START Supplied information
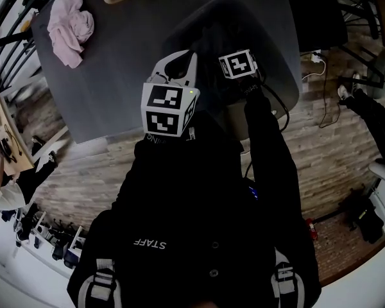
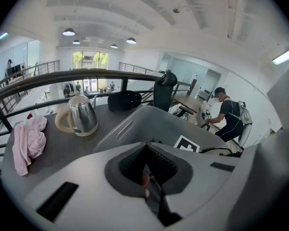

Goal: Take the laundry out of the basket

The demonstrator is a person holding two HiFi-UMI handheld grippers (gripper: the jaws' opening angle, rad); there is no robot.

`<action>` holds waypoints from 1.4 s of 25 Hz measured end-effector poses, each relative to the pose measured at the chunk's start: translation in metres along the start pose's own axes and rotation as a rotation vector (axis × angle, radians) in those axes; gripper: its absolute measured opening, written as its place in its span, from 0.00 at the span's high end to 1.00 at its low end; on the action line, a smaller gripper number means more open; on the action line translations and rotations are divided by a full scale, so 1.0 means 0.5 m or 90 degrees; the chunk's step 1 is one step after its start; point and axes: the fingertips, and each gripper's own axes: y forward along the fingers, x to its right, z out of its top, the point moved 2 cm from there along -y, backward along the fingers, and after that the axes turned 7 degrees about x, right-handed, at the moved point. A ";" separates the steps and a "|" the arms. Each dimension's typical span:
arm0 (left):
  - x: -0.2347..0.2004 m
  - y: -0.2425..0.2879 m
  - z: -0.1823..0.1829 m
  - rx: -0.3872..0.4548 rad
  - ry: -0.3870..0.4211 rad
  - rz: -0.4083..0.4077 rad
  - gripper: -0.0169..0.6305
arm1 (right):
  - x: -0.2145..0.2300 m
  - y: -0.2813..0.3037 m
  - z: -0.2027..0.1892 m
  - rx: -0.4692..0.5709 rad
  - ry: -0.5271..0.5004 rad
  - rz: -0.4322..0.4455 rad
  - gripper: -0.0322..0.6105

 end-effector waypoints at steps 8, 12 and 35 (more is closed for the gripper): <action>0.008 -0.059 0.016 0.041 0.002 0.002 0.97 | -0.034 -0.070 0.012 0.054 -0.015 -0.055 0.60; 0.016 -0.099 0.029 0.064 0.006 0.000 0.97 | -0.066 -0.134 0.016 0.095 -0.025 -0.067 0.61; 0.046 -0.290 0.200 0.278 0.036 0.027 0.97 | -0.186 -0.725 0.180 0.593 0.022 -0.188 0.60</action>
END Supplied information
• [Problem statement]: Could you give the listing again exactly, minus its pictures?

• [Reply to the task]:
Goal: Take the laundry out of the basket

The demonstrator is a person holding two HiFi-UMI handheld grippers (gripper: the jaws' opening angle, rad); there is no robot.

`<action>` holds waypoints from 1.4 s of 25 Hz measured end-effector poses, each relative to the pose measured at the chunk's start: translation in metres along the start pose's own axes and rotation as a rotation vector (axis × angle, radians) in those axes; gripper: its absolute measured opening, written as its place in its span, from 0.00 at the span's high end to 1.00 at its low end; on the action line, a smaller gripper number means more open; on the action line translations and rotations are divided by a full scale, so 1.0 means 0.5 m or 90 degrees; the chunk's step 1 is one step after its start; point and axes: the fingertips, and each gripper's own axes: y forward along the fingers, x to its right, z out of its top, the point moved 2 cm from there along -y, backward along the fingers, and after that the axes turned 7 degrees about x, right-handed, at the moved point. A ";" separates the steps and a "|" the arms. Each dimension's typical span:
arm0 (left):
  - x: -0.2347..0.2004 m
  - y: -0.2425..0.2879 m
  - z: -0.1823..0.1829 m
  - rx: -0.3872..0.4548 rad
  - ry: -0.3870..0.4211 rad
  - rz: -0.4083..0.4077 rad
  - gripper: -0.0169..0.6305
arm1 (right):
  - x: -0.2145..0.2300 m
  - y: -0.2813..0.3037 m
  - z: -0.2027..0.1892 m
  - rx: -0.4692..0.5709 rad
  - ry: -0.5271..0.5004 rad
  - rz: -0.4322..0.4455 rad
  - gripper: -0.0322..0.6105

 end-effector waypoints at steps 8, 12 and 35 (more is closed for the gripper): <action>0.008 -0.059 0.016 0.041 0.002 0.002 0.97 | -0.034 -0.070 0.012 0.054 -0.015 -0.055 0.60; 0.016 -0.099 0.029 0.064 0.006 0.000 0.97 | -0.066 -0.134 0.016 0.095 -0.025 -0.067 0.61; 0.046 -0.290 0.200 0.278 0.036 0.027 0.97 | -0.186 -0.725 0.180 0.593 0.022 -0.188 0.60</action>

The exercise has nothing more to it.